**ACTIVITY:**
Make an exact copy of the lines from the top of the entries below through the line with "Get the bounding box for cardboard box.". Leave all pictures out.

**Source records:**
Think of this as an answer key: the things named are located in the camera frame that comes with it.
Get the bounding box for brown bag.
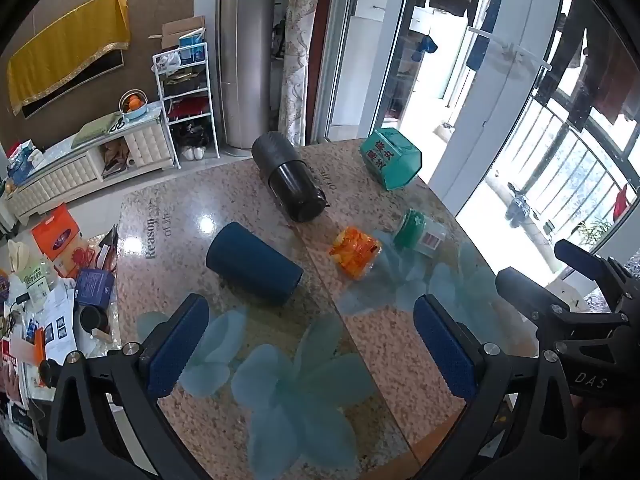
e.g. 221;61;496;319
102;139;132;176

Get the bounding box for potted plant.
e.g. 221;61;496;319
575;217;613;248

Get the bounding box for cardboard box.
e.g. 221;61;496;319
148;16;207;56

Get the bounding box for black mug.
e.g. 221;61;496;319
79;305;112;343

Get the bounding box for black shoes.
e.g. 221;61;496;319
172;125;210;148

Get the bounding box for dark blue cup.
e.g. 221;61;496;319
206;221;305;306

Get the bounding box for white plastic bag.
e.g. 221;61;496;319
155;51;182;74

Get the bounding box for orange paper bag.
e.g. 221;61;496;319
31;203;88;277

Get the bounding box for silver cylindrical air conditioner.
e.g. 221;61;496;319
218;0;278;157

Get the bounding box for white tufted cabinet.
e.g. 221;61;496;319
5;102;173;226

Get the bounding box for green cushion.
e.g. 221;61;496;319
71;112;123;150

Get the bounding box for blue carton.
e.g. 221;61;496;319
75;267;117;309

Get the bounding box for red cloth item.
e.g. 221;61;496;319
167;99;207;122

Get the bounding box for dark hanging clothes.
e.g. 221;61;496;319
542;0;640;126

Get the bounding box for black television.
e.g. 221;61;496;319
22;50;125;120

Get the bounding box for blue tissue pack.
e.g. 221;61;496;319
179;30;207;63

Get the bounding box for black ribbed tumbler cup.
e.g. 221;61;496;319
251;131;331;223

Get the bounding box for green paper box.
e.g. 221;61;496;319
360;127;422;192

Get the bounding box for red and black bag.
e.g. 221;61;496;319
95;225;121;273

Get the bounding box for dark blue hanging garment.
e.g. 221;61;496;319
467;0;503;72

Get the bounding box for bowl of oranges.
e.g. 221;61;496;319
118;89;149;120

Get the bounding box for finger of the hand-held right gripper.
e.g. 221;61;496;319
495;266;628;329
553;239;632;312

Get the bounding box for metal balcony railing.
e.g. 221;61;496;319
500;95;640;241

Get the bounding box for white metal rack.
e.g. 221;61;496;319
151;45;221;161

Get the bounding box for pile of papers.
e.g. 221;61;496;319
0;275;81;401

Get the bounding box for person's right hand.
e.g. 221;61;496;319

**SOLUTION FOR THIS TASK:**
Think of this as an answer key: the things named are located in the camera frame that comes with it.
Get the bounding box for brown bag.
e.g. 221;61;496;319
102;139;132;176

Get the bounding box for potted plant.
e.g. 221;61;496;319
575;217;613;248

Get the bounding box for cardboard box.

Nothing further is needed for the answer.